Bagaimana suara milenial? Survey yang dilakukan oleh Center for Strategic and International Studies pada 23-30 Agustus 2017 di 34 propinsi salah satunya terkait poin sikap terhadap gerakan yang hendak mengganti Pancasila dengan ideologi lain. Survey ini membagi respon milenial dengan umur 17-29 tahun dan non milenial dengan umur 30 tahun ke atas. Hasilnya adalah setuju dari kalangan Milenial : 9.5% dan Non-milenial : 11.8%. Sementara mereka yang menolak dari kalangan milenial : 90.5% dan dari non milenial: 85.4%.
Dari trend mudah dan masifnya paham radikal diterima oleh masyarakat berjalan searah dengan melemahnya ideologi bangsa. Kekosongan nilai ini karena Pancasila sebagai wawasan yang bertugas menyerap dan memfilter paham, pandangan dan ideologi yang masuk secara bertubi-tubi ke dalam negeri tidak difungsikan. Karena itulah, jawaban dari mematikan ideologi radikal yang bertentangan dengan NKRI harus dilakukan dengan memperkuat Pancasila sebagai tongkat dan panduan dalam berbangsa dan bernegara.

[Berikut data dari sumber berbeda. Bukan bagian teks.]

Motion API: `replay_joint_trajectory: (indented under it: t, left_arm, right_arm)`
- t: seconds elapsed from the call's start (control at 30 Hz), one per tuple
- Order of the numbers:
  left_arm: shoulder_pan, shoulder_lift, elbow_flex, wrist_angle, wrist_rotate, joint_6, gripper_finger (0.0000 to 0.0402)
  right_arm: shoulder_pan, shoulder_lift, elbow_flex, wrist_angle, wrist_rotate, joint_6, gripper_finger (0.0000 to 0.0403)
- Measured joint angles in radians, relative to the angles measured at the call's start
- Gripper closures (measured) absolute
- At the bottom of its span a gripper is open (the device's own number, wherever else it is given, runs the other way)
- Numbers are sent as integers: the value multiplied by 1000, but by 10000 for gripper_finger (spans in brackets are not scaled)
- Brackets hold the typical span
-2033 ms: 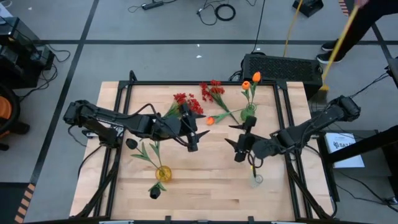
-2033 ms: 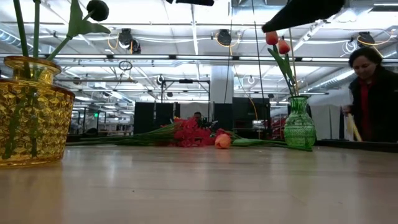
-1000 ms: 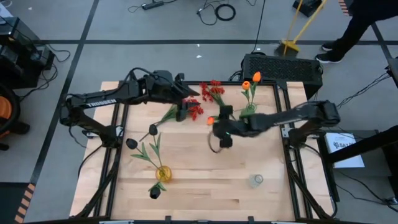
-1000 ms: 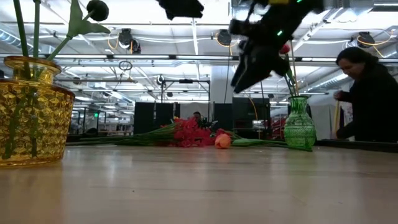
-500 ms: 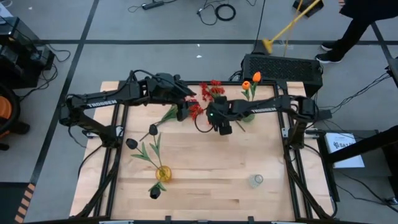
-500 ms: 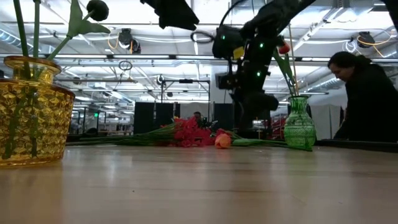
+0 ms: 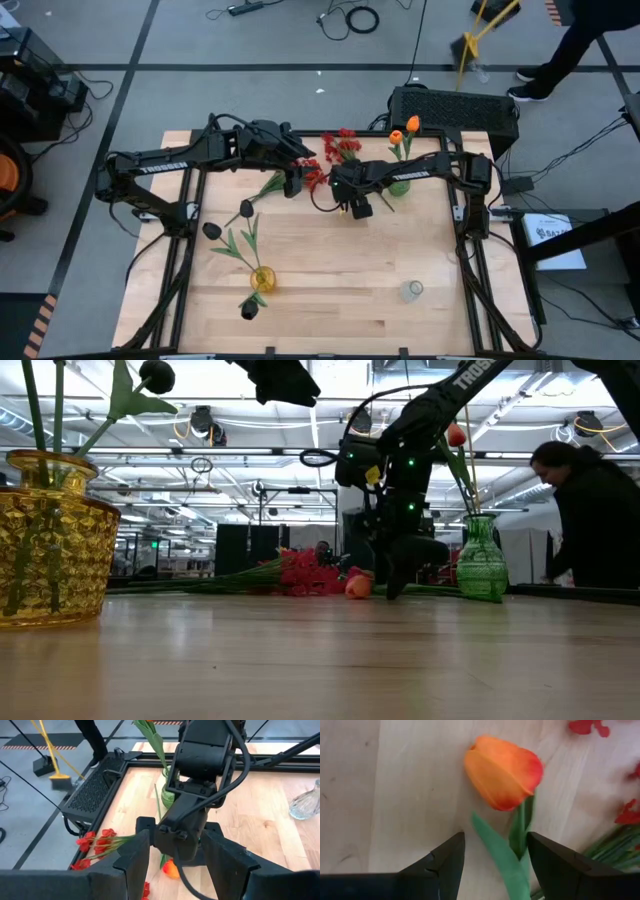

Kesaktian pancasila sebagai ideologi bangsa harus diperkuat kembali dalam berbagai lingkungan sosial, pendidikan, dan keluarga. Kuatnya ideologi Pancasila akan menjadi benteng, perisai sekaligus senjata mematikan bagi paham radikal. Paham radikal tidak akan pernah laku di tengah masyarakat yang menjunjung nilai pancasila seperti ketuhanan, kemanusian, persatuan, kerakyatan dan keadilan.